WHAT YOU ARE ASKED TO DO »
From the first line of the material below through the line containing "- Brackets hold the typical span", print every line exactly as it stands, but no pictures.

******************************

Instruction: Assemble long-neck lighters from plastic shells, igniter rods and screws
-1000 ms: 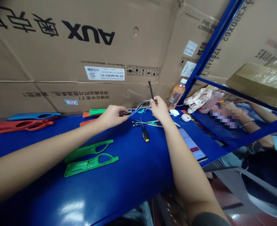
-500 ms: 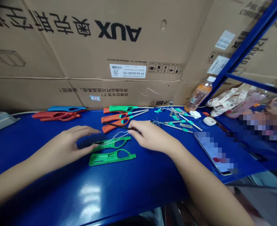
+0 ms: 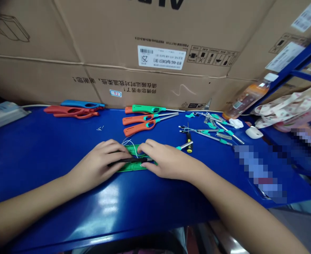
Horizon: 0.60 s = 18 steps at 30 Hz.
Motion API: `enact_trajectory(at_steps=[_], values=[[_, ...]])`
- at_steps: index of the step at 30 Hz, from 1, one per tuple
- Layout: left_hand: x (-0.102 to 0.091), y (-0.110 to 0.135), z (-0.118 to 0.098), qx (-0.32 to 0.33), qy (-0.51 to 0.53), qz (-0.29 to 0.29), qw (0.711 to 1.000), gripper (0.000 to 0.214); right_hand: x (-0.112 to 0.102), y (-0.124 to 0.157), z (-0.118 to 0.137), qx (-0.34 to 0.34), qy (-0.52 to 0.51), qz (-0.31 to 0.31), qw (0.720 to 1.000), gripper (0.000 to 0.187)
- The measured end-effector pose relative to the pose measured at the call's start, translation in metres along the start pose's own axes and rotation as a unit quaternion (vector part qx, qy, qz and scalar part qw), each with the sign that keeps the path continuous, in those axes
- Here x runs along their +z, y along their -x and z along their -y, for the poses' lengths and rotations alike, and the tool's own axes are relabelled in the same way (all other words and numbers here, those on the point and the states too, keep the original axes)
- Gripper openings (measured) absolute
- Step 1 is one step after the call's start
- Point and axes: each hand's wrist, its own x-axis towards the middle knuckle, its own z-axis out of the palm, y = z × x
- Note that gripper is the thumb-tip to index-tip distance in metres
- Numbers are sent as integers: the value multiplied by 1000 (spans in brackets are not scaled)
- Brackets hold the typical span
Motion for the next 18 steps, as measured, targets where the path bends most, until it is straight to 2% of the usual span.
enact_trajectory(at_steps=[4, 7, 10, 14, 18], values=[[-3, 0, 3, -14, 7, 6, 1000, 19, -9, 7, -7, -10, -49, 10, 999, 57], [-5, 0, 4, -20, 19, 9, 1000, 23, -21, 13, -12, -35, -46, -1, 998, 62], [-8, -1, 3, -24, 14, 4, 1000, 35, -34, 21, -21, -21, 7, -14, 1000, 52], [-14, -1, -1, -30, 13, 19, 999, 54, -42, 26, -33, 65, 90, 9, 994, 26], [-18, -2, 0, -24, 5, 39, 999, 61, -40, 22, -36, 59, 82, 47, 994, 13]])
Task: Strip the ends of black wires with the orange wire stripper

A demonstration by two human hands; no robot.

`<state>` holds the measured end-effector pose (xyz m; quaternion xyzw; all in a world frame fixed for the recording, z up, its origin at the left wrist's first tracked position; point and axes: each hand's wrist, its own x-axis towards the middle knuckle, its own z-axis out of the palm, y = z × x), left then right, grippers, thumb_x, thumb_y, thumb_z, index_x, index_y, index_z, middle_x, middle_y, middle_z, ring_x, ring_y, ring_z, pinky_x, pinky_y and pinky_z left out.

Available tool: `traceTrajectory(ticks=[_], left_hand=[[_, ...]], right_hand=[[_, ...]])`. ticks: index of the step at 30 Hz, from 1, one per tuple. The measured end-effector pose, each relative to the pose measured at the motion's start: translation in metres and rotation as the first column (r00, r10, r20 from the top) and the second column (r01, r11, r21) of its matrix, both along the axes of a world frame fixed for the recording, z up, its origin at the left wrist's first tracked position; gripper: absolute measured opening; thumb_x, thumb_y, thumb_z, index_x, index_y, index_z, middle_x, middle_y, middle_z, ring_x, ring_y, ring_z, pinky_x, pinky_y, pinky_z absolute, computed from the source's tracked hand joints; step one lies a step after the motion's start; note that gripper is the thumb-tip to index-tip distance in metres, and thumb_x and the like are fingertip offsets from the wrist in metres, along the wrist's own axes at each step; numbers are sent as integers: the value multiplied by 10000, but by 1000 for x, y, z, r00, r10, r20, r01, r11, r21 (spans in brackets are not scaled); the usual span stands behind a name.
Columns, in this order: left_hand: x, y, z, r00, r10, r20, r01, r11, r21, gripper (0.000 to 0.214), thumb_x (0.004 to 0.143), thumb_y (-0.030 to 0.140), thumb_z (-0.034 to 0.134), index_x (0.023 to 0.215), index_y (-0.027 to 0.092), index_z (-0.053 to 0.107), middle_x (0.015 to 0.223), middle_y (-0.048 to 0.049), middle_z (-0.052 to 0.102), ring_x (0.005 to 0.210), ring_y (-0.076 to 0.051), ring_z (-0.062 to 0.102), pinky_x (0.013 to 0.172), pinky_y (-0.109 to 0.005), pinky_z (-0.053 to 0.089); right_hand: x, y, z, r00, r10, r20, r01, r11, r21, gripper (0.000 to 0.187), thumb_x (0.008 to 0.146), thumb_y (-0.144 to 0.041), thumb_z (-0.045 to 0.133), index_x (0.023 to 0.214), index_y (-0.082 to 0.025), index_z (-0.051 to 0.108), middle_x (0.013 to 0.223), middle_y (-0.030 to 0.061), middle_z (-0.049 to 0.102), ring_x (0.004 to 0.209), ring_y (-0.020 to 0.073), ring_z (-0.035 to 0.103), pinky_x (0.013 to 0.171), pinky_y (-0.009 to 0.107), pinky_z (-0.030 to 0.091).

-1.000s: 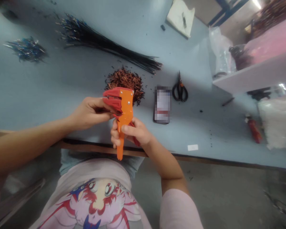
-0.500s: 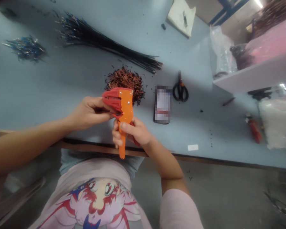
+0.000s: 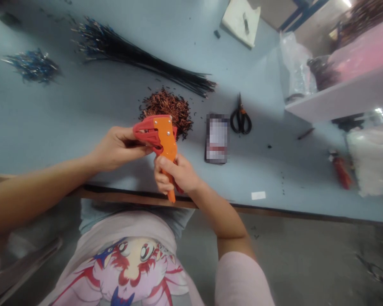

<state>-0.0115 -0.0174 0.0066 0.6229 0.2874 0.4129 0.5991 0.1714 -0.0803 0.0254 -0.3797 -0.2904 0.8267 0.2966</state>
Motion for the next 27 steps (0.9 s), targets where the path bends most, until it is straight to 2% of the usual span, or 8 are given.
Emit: traceTrajectory(ticks=[4,8,13,15,19,21,24,27], left_hand=[[-1,4,-5,995,47,-92,-51,998,-43,150,800,297,712,833,157,755,779,-29,721,672,-140,600,642,-251,465],[-4,15,-10,936,232,-265,-214,972,96,86,778,238,697,798,164,736,729,-14,675,637,-137,526,650,-266,406],[-21,33,-6,866,335,-372,-270,938,218,35,749,184,697,717,184,682,687,-9,637,640,-155,496,680,-289,368],[-31,37,-1,836,280,-471,-209,957,200,52,751,196,689,707,184,664,651,-6,633,616,-157,511,663,-286,370],[-39,38,3,757,31,-653,-56,998,-17,44,777,209,643,742,184,648,636,-1,668,560,-155,578,596,-259,410],[-35,37,1,746,60,-663,-75,997,7,54,794,218,626,775,176,654,697,-11,700,588,-150,600,611,-256,440],[-27,39,-8,783,238,-575,-153,969,192,107,803,248,639,828,159,692,838,-34,730,726,-152,630,735,-264,488],[-22,43,-19,836,274,-476,-184,956,227,166,825,289,632,859,142,702,835,-39,714,707,-139,617,733,-259,495]], right_hand=[[4,9,-3,995,-77,-62,75,997,-29,471,798,-603,752,805,-184,535,539,-94,509,380,63,450,431,235,506],[17,21,-4,983,-162,-85,161,987,-17,435,880,-584,647,974,-160,619,794,14,691,671,153,681,685,350,627],[29,26,1,973,-221,-69,225,972,68,318,933,-462,590,1032,-165,646,928,62,740,829,193,730,774,360,625],[31,25,3,970,-238,-40,241,965,99,280,900,-411,632,1043,-172,651,958,58,750,844,198,735,773,356,628],[30,22,4,963,-268,23,263,955,139,328,795,-379,745,1036,-181,645,956,55,760,833,217,742,773,375,634],[28,20,4,963,-265,41,256,955,147,368,767,-390,775,1035,-178,639,953,61,757,825,221,745,772,380,633],[25,20,1,961,-272,54,259,950,172,420,737,-392,809,1045,-169,632,945,59,745,802,217,743,740,373,631],[23,19,-1,958,-282,54,266,942,204,436,716,-374,826,1048,-170,630,944,55,737,795,215,738,720,373,628]])
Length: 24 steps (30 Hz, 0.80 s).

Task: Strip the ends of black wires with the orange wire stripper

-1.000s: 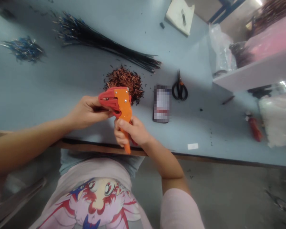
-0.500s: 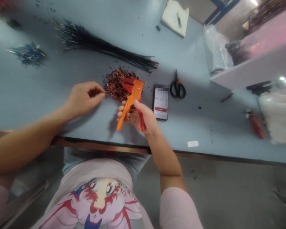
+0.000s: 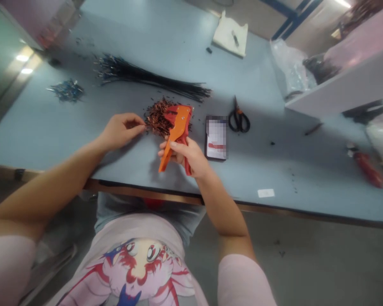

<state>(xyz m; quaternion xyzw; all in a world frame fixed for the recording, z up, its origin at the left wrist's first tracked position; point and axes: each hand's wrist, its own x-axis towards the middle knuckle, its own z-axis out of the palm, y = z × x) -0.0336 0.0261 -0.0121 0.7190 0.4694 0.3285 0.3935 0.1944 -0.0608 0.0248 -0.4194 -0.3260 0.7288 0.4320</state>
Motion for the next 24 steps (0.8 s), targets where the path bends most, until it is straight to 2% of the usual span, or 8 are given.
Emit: traceTrajectory(ticks=[3,7,11,14,16,18,21,24], left_hand=[[1,1,-9,999,10,49,-13,998,64,209,864,314,600,910,141,708,851,-43,712,716,-140,616,724,-260,484],[7,-6,-13,993,74,-90,-52,973,226,229,932,303,529,971,163,706,912,-48,727,807,-157,629,773,-277,459],[21,-16,1,979,90,-182,-27,947,321,210,940,287,533,889,174,702,909,-52,715,839,-172,628,753,-281,437],[36,-19,18,982,34,-188,41,923,382,197,925,280,565,848,175,713,868,-49,704,831,-177,634,728,-276,429],[45,-20,26,982,-30,-189,107,904,413,200,937,273,559,858,190,723,849,-31,717,800,-162,644,705,-262,429],[51,-21,28,974,-95,-206,183,867,464,218,960,276,538,887,204,731,856,-24,737,799,-157,656,709,-257,435],[50,-23,20,958,-128,-258,256,789,559,293,994,327,487,918,196,738,837,-62,742,786,-180,656,699,-276,430],[43,-25,9,937,-133,-324,316,723,615,374,1024,384,427,932,203,741,739,-64,722,675,-174,640,623,-271,404]], right_hand=[[-3,-1,-1,1000,-3,10,3,1000,21,435,700,-327,833,1056,-181,631,963,48,732,823,208,733,753,371,622],[-9,-5,-5,997,-52,63,48,997,55,475,648,-261,854,1059,-201,625,983,30,721,861,212,736,751,361,619],[-16,-1,-10,970,-201,136,184,974,131,471,621,-267,851,1024,-200,616,982,27,712,832,198,719,756,370,612],[-17,7,-9,919,-358,165,332,929,166,470,609,-299,849,987,-201,586,930,15,696,779,180,696,750,372,602],[-15,13,-6,900,-400,170,372,911,175,467,622,-342,837,975,-209,561,884,-2,677,755,176,683,765,385,597],[-11,17,-5,888,-407,215,364,907,214,447,640,-375,816,969,-210,564,871,-7,667,779,181,677,812,392,585],[-6,19,-8,849,-421,319,337,897,285,384,633,-357,815,920,-192,618,867,3,677,831,186,657,873,366,549],[-6,16,-15,862,-374,342,283,915,287,348,627,-360,825,865,-182,644,790,3,678,773,190,644,811,356,548]])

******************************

OUTPUT OF THE EXERCISE »
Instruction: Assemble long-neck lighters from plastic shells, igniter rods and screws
-1000 ms: 
-500 ms: 
+0 ms: 
Horizon: 0.60 s = 18 steps at 30 Hz.
Motion API: `enact_trajectory(at_steps=[_], values=[[_, ...]])`
- at_steps: index of the step at 30 Hz, from 1, one per tuple
- Layout: left_hand: x (-0.102 to 0.091), y (-0.110 to 0.135), z (-0.118 to 0.098), qx (-0.32 to 0.33), qy (-0.51 to 0.53), qz (-0.29 to 0.29), qw (0.711 to 1.000), gripper (0.000 to 0.214); right_hand: x (-0.112 to 0.102), y (-0.124 to 0.157), z (-0.118 to 0.137), qx (-0.34 to 0.34), qy (-0.52 to 0.51), qz (-0.31 to 0.31), qw (0.720 to 1.000), gripper (0.000 to 0.187)
- The measured end-effector pose relative to the pose measured at the call's start, translation in metres along the start pose's own axes and rotation as a unit quaternion (vector part qx, qy, qz and scalar part qw), each with the sign that keeps the path continuous, in those axes
- Here x runs along their +z, y along their -x and z along their -y, for the poses' lengths and rotations alike, and the tool's own axes are relabelled in the same way (all other words and numbers here, those on the point and the states too, keep the original axes)
- Gripper openings (measured) absolute
- Step 1 is one step after the call's start
- Point and axes: each hand's wrist, its own x-axis towards the middle knuckle, its own z-axis out of the palm, y = z × x
- Note that gripper is the thumb-tip to index-tip distance in metres
- Numbers are sent as integers: the value multiplied by 1000 (spans in brackets are not scaled)
- Brackets hold the typical span

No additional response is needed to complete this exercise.